You are asked to filter the data below and copy every line holding "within".

PROVIDED INFORMATION below:

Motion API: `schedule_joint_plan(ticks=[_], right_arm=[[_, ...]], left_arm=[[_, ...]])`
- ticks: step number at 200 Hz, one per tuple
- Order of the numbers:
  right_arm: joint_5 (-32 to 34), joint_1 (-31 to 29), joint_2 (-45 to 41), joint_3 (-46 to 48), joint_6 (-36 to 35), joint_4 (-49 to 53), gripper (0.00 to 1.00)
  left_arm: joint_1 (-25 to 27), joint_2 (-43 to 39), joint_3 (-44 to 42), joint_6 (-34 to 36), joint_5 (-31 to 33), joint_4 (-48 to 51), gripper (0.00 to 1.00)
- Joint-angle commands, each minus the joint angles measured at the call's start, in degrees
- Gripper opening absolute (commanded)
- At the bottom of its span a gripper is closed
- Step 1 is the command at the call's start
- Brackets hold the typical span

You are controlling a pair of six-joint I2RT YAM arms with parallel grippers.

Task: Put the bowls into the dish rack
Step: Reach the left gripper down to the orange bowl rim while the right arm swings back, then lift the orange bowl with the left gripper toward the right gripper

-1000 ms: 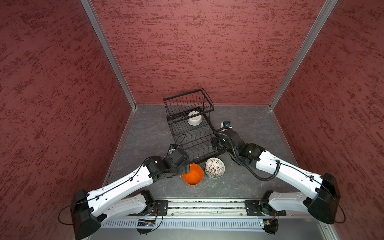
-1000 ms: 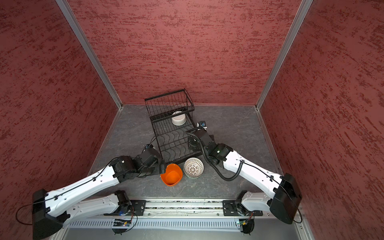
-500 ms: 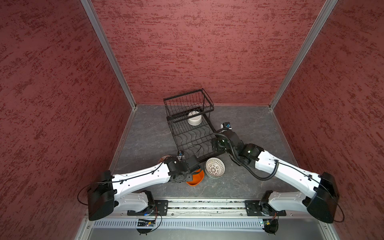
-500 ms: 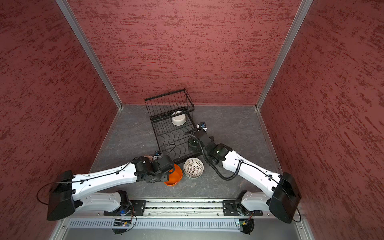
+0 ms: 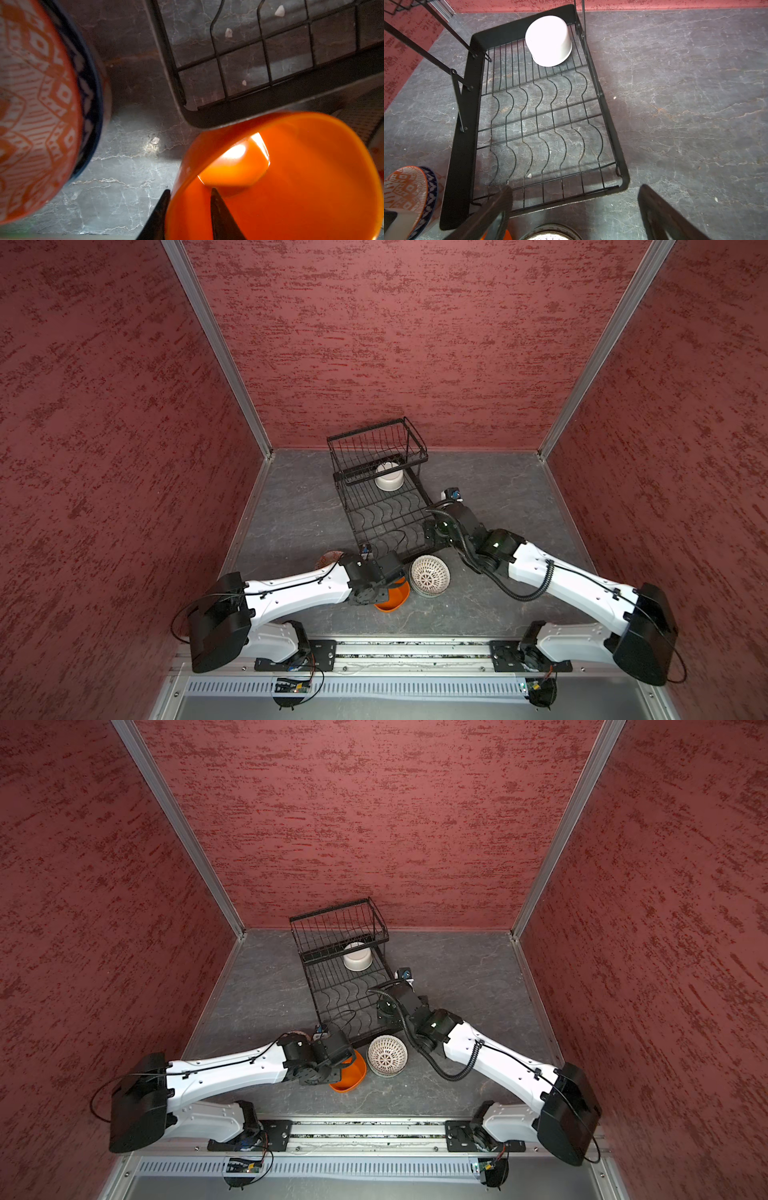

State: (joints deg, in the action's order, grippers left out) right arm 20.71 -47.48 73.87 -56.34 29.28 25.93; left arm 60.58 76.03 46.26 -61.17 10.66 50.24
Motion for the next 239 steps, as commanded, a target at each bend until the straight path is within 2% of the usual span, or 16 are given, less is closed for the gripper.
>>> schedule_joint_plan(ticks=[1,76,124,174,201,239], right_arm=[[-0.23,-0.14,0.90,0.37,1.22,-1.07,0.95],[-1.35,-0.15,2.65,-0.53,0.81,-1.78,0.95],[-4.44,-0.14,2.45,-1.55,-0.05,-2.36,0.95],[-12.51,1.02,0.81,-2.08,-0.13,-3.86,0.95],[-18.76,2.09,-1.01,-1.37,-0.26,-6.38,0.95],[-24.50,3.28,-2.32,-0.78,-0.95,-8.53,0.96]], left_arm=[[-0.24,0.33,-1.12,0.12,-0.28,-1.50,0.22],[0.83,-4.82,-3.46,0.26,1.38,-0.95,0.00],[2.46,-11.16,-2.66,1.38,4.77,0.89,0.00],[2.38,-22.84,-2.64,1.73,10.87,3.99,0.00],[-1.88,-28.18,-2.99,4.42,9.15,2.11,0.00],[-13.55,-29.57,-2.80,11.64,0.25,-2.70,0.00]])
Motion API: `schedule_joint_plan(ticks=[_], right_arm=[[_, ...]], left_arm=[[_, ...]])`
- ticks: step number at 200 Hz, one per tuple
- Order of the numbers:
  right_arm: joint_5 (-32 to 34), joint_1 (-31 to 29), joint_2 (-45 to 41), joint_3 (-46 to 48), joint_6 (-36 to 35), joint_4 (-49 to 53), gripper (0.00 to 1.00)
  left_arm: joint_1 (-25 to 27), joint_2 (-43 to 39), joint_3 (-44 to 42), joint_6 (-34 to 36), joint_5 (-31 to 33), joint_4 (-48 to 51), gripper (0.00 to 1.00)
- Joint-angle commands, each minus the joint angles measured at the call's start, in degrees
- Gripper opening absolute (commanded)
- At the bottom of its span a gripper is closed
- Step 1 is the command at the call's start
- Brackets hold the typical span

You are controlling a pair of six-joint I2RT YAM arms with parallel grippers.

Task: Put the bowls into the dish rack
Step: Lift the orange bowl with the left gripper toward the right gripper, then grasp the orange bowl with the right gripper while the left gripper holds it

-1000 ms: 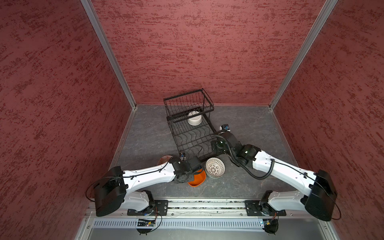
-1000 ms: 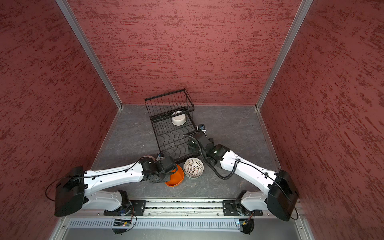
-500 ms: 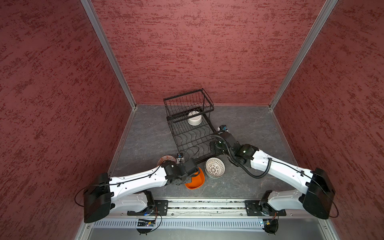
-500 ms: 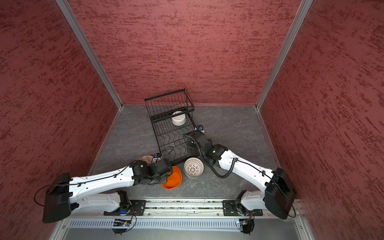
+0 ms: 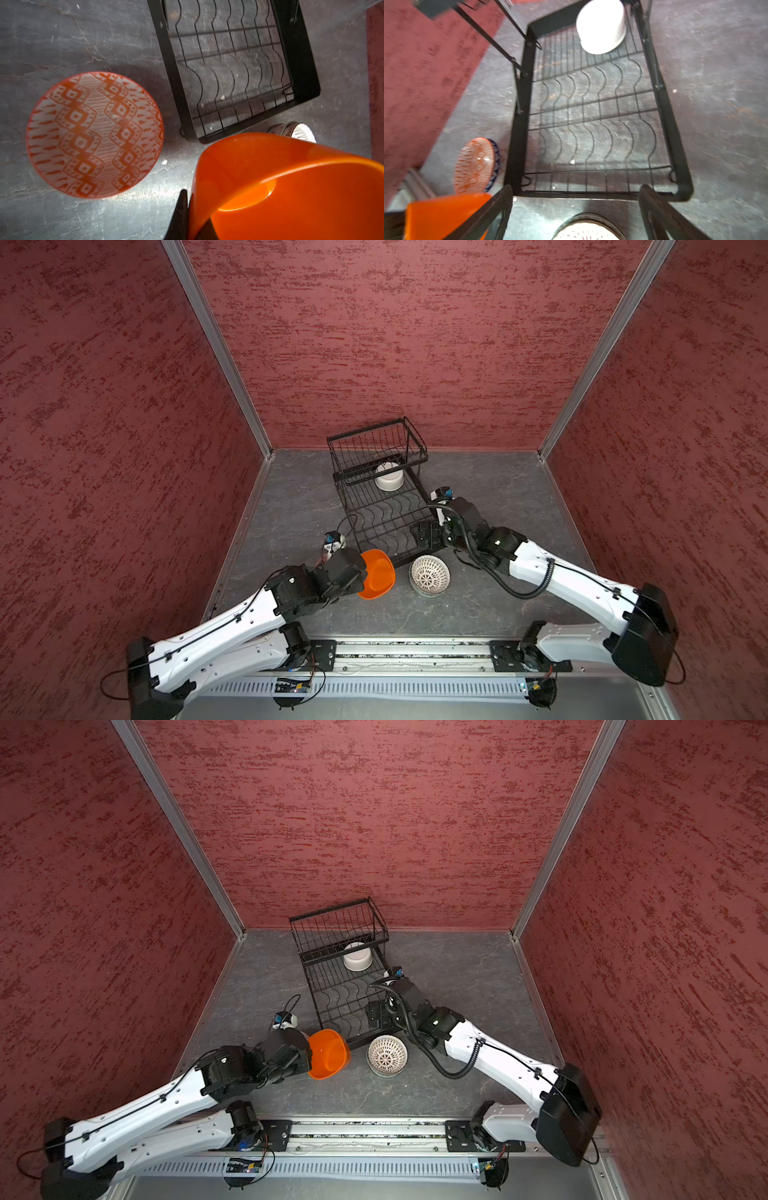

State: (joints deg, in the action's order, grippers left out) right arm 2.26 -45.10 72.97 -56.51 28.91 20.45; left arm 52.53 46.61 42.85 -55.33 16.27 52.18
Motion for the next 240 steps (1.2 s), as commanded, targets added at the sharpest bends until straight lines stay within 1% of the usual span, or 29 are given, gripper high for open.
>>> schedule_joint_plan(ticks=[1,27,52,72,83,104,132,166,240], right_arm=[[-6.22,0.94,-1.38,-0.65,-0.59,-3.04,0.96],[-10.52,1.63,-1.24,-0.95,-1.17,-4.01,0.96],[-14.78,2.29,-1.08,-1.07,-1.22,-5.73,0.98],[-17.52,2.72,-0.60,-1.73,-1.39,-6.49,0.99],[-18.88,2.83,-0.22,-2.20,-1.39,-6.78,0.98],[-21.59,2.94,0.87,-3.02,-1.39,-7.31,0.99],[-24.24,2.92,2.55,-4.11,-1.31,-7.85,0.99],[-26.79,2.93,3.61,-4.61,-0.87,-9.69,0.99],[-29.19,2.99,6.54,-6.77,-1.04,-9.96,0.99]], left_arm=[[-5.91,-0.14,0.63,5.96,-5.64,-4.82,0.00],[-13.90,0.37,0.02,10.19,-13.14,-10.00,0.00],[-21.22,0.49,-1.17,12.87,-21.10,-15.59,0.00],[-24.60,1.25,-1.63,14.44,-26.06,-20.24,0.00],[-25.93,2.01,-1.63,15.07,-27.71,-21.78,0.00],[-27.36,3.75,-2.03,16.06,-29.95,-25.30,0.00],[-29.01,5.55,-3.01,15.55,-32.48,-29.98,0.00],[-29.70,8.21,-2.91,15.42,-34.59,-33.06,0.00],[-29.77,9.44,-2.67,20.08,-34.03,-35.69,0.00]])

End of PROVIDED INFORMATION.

COMPLETED TASK:
Motion for the next 239 steps, as commanded, a target at each bend until the straight path is within 2% of the usual span, or 16 are given, less is closed for the gripper.
Motion for the next 240 steps (1.2 s), as commanded, targets added at the sharpest bends until straight lines stay within 1% of the usual span, or 29 are given, gripper high for open.

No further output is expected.